Während bei klassischen Proof-Münzen (Polierte Platte) das Münzfeld spiegelnd und das Motiv mattiert erscheint, ist es beim Reverse Proof genau andersherum: Das Motiv wird hochglänzend poliert ausgeführt, während der Hintergrund eine matte, oft leicht aufgeraute und frostige Oberfläche erhält. Dieser Kontrast sorgt für eine besonders plastische und visuell auffällige Darstellung des Motivs. Reverse-Proof-Prägungen werden meist in aufwendigen Herstellungsverfahren mit speziell vorbereiteten Stempeln und mehrfachen Prägehüben produziert.

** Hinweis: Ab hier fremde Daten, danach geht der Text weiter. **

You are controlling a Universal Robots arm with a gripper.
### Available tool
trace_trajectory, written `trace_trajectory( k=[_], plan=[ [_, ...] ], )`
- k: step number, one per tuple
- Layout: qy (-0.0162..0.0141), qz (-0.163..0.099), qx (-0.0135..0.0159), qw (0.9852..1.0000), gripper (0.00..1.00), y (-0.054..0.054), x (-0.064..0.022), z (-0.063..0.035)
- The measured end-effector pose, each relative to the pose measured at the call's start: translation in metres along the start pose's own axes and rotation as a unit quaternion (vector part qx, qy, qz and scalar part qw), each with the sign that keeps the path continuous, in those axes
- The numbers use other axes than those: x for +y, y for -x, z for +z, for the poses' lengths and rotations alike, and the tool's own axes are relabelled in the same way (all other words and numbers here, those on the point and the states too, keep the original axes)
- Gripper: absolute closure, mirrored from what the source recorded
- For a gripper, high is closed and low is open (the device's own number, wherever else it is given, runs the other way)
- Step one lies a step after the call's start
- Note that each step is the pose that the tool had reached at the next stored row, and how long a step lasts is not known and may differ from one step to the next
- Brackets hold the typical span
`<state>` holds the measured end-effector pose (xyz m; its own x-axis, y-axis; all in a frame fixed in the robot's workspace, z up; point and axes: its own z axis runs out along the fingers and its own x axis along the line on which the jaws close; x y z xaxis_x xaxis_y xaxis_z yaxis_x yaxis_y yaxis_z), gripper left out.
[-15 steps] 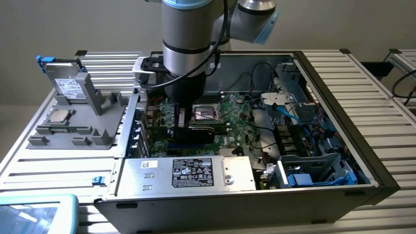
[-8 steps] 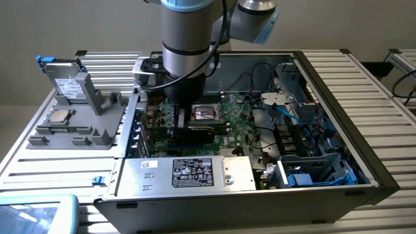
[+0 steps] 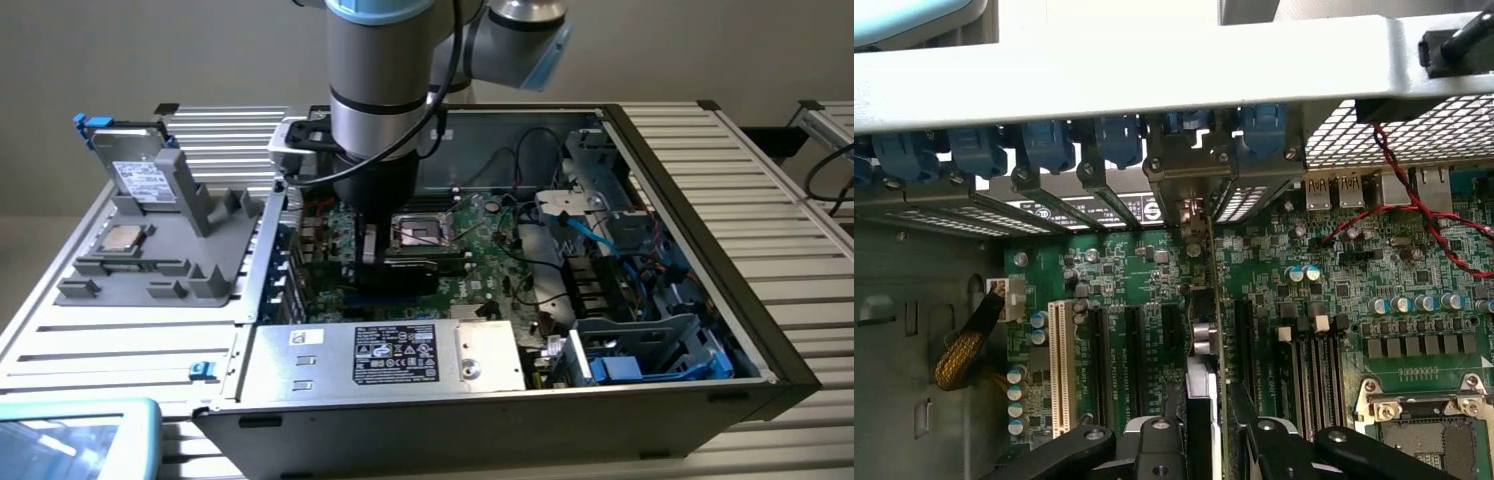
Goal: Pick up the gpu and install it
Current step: 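Insert the gpu into the slot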
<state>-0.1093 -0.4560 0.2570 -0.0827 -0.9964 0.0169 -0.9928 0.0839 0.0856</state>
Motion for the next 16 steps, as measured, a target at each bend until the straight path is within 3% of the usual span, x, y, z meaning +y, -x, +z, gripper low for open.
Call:
trace_trajectory(
  k=[16],
  plan=[
    [0.0,-0.004,0.0005,1.0,0.73,0.0001,-0.0022,0.0017]
  ],
)
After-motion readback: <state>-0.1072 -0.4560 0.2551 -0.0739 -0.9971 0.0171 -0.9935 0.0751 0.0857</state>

Ob sich die neuen 2-Euro-Varianten durchsetzen, ist unklar: „Polierte Platte“-Münzen sind im 2-Euro-Bereich nicht allzu weit verbreitet und sprechen nur einen Bruchteil der Sammler an, während die meisten 2-Euro-Fans ihre Münzen aus dem Umlauf bekommen oder in Normalausführung beim Münzhändler kaufen. Entsprechend sind die Auflagen äußerst gering bemessen und liegen üblicherweise im Bereich von 5.000 Stück. Und bei den bisherigen Ausgaben in „Reverse Proof“ ist bereits eine rückläufige Preisentwicklung zu beobachten.